Symptomatic treatment of a broken system

Symptomatic treatment of a broken system

The “publish or perish” culture pushes researchers to publish papers (regardless of the state of their research) for career survival. Academic jobs are tied to people’s publication records; and although change is happening, it is at a glacial pace. Since the system is gamified in this way, people are tempted to play. And they play to “win”. 

This leads to many side effects that distort the way science is done. These are also called questionable research practices or QRPs. Let’s go over a few of them.

Salami slicing

Salami slicing is publishing several small papers by dividing a study that is not meant to be sliced up. This leads to MORE papers, potentially more citations and a thick publication record for the slicer. It’s hard to find a concrete definition of it and perhaps it applies mostly to Social Sciences, but basically what you have to remember is that it is not ethical to use the same dataset and the same methods to extract two slightly differently focused interpretations and then publish them in different journals.

As the Ethics Toolkit from Elsevier says (very dramatically): 

“The same "slice" should never be published more than once.”

Salami slicing is bad, because it’s deceptive, leads to incomplete work and potentially wastes the reader’s (and editor’s and reviewers’) time, as they would have to look for and review several slices of the study whereas it should have been a whole salami from the beginning. 

The key here is that the same hypothesis should not be the center of two different studies using the same dataset. 

And this brings us to…

HARKing = “Hypothesizing After the Results are Known”

This side effect is a tricky one, because scientific publishing (as it is today) forces researchers to write “exciting” papers, and null results are difficult (if not impossible) to publish. Researchers are therefore incentivized to write in a sensational way, even though the goal is to communicate scientific findings. The “story” has to captivate the audience.

Imagine you have a hypothesis and you are doing research to test it, then you get some results that don’t quite fit with it. HARKing would be modifying the hypothesis to “make everything fit”. This leads to disconfirmed hypotheses that are not reported and perhaps are being tested over and over again by others, wasting time and money...
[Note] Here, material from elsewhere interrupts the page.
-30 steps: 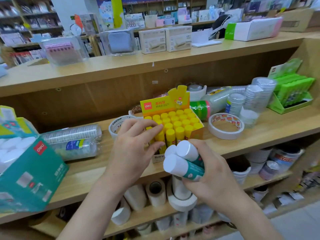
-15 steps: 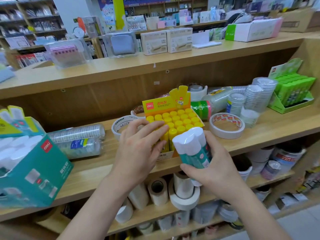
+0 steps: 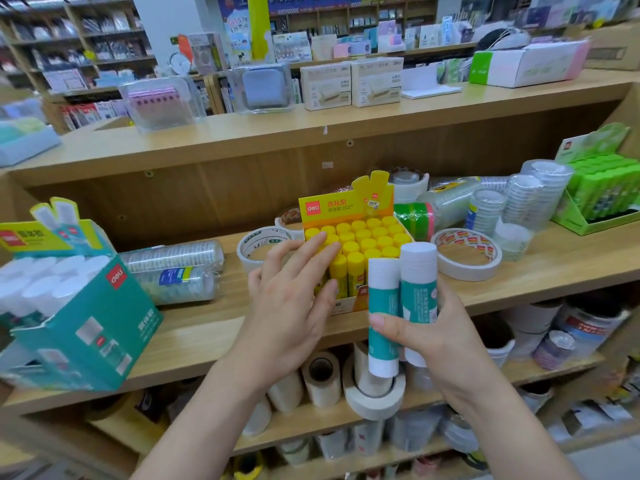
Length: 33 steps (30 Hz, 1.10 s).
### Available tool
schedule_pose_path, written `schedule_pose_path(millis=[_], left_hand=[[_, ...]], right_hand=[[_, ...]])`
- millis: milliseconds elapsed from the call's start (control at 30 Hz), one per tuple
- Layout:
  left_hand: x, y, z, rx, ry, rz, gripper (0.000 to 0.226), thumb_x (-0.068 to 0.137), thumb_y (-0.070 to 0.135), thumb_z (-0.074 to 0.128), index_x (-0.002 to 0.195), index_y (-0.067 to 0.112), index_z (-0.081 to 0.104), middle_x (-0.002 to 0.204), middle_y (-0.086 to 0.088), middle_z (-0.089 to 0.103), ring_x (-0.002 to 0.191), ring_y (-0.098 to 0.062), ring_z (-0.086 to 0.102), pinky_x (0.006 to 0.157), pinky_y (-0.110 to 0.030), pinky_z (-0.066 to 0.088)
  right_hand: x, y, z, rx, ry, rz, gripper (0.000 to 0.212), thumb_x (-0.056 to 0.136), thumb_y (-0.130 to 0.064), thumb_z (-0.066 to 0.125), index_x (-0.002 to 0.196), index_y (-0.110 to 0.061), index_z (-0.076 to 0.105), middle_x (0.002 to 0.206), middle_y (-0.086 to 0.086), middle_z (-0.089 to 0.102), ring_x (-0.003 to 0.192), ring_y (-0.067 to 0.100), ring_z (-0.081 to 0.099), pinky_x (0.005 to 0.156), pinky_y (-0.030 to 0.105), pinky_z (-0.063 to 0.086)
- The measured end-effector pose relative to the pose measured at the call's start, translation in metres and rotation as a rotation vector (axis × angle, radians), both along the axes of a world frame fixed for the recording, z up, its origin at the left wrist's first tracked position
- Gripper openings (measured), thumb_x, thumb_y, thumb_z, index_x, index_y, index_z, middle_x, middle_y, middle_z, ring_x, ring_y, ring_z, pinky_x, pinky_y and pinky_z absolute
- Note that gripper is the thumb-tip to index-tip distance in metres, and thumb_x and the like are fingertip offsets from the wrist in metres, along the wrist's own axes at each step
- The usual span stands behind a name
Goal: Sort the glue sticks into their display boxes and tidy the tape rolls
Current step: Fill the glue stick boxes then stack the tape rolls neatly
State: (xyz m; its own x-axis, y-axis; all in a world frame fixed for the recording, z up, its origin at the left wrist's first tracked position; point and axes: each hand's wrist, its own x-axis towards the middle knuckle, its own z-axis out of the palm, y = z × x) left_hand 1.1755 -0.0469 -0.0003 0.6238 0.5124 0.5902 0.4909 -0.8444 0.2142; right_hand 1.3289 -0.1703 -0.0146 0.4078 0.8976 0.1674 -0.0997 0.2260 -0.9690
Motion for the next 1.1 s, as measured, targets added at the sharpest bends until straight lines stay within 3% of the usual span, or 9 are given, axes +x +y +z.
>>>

HARKing can also mean cherry-picking results that actually fit with your hypothesis and leaving out others that may contradict or blur it. 
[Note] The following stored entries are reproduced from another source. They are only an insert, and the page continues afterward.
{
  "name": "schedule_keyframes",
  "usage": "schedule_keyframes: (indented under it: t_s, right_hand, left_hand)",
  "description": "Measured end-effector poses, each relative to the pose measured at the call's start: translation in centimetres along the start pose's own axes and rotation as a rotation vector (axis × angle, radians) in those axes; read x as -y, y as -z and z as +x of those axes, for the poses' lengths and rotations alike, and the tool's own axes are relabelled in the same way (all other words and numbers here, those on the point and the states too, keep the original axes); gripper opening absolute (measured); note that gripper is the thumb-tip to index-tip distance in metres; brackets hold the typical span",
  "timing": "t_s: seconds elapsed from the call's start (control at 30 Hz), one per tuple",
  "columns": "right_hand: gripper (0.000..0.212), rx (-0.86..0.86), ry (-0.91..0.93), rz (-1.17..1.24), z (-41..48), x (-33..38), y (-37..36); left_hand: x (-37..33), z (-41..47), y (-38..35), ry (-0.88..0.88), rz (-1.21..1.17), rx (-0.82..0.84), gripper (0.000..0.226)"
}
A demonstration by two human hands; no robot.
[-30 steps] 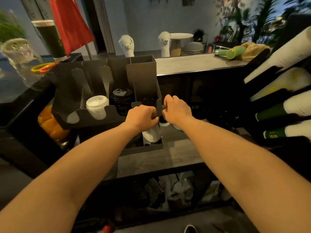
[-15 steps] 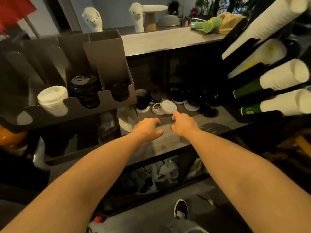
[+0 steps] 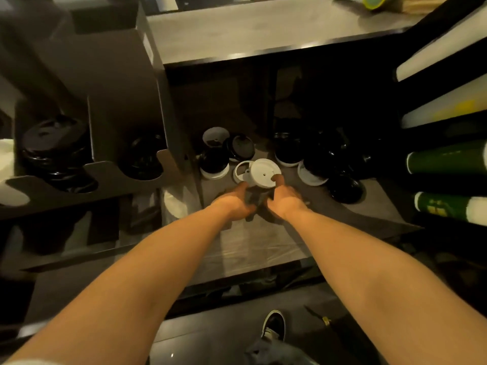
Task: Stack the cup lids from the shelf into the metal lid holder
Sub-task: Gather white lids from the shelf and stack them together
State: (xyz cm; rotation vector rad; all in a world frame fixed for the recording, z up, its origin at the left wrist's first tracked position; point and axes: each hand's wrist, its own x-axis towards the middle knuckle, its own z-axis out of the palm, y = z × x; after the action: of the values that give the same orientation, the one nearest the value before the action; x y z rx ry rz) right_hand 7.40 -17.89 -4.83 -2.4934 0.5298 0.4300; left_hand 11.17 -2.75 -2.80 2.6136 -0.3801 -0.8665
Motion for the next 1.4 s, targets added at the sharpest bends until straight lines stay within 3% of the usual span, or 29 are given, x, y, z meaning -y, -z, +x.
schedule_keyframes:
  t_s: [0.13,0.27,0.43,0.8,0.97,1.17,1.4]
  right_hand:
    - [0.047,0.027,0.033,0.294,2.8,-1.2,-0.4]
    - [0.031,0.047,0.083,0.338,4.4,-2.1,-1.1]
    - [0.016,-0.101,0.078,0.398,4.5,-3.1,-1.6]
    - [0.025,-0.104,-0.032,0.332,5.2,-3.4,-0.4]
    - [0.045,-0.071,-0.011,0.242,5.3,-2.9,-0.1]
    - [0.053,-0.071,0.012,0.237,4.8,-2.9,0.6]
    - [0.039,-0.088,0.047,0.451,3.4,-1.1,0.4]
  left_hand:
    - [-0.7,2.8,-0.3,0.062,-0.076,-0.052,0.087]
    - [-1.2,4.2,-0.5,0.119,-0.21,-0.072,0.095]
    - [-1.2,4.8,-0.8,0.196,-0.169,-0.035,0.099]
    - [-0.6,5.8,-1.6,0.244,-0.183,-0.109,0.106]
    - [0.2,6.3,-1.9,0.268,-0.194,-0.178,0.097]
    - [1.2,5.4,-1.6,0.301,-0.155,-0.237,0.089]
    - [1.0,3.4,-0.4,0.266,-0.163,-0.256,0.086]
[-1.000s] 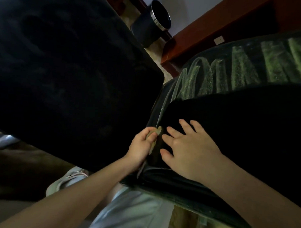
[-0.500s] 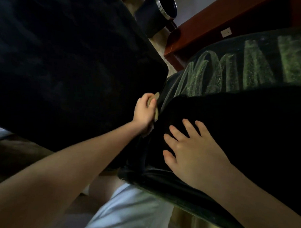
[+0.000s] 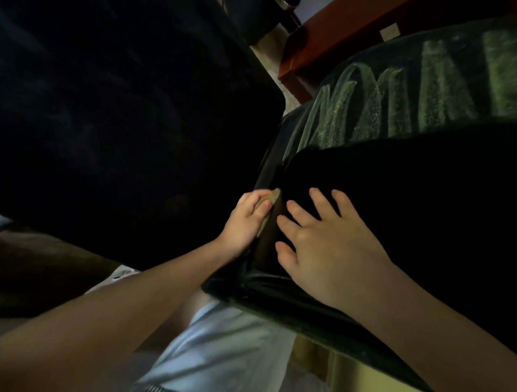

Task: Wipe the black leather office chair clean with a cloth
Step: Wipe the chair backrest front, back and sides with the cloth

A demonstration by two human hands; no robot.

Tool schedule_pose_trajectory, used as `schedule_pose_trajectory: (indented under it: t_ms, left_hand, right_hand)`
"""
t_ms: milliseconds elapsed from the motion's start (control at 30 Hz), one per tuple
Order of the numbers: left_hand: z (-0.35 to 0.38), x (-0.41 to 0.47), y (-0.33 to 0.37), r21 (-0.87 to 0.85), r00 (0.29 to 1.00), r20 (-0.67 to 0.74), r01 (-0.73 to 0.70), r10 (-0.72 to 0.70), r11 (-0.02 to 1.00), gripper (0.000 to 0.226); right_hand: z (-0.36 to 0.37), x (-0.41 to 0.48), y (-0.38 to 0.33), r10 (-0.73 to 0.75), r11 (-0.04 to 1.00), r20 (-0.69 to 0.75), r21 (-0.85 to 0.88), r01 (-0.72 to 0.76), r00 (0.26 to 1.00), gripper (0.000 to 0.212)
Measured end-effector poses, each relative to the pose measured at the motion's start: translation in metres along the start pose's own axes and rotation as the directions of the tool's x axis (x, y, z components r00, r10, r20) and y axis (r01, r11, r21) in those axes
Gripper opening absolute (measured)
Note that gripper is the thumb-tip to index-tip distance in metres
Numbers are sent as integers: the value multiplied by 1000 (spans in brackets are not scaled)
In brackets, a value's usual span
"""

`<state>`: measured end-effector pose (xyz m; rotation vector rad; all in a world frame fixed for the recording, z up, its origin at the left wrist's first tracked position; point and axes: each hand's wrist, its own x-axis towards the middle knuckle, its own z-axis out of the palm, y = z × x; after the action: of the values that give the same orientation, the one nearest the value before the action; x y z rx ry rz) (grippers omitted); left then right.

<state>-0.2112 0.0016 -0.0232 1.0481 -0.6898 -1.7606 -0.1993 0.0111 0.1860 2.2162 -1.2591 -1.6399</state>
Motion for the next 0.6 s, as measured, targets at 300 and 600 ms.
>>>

One way to avoid it is to pre-register your study before actually doing the research. Sometimes even that cannot prevent HARKing though, as we have witnessed recently… 

P-hacking

Once again, the quest for positive results leads to a (sometimes subconscious) obsession with novelty and “significance”. I will not get into the fact that p values and significance are based on imaginary/arbitrary thresholds, but you can find detailed information on it here

The practice of p-hacking involves selective reporting of values or replicates, questionable exclusion of “outliers”, inappropriate use of certain tests and other ways of manipulating data and its flexibility in hopes to obtain that magic p value that is less than 0.05. 

But statistical (in)significance does not always mean biological (in)significance.

Getting rid of QRPs

Sometimes these QRPs happen without even realizing it and with no ill intent behind it. These practices may be inherited from supervisors who inherit them from their supervisors. That is why we must define and understand these side effects, then stop, and think about how we do research.

Here is your chance to recalibrate your research practices. Stop chasing the magic p value. 

The goal of doing research is NOT to publish papers. 

Once we make our peace with that, the side effects will also disappear.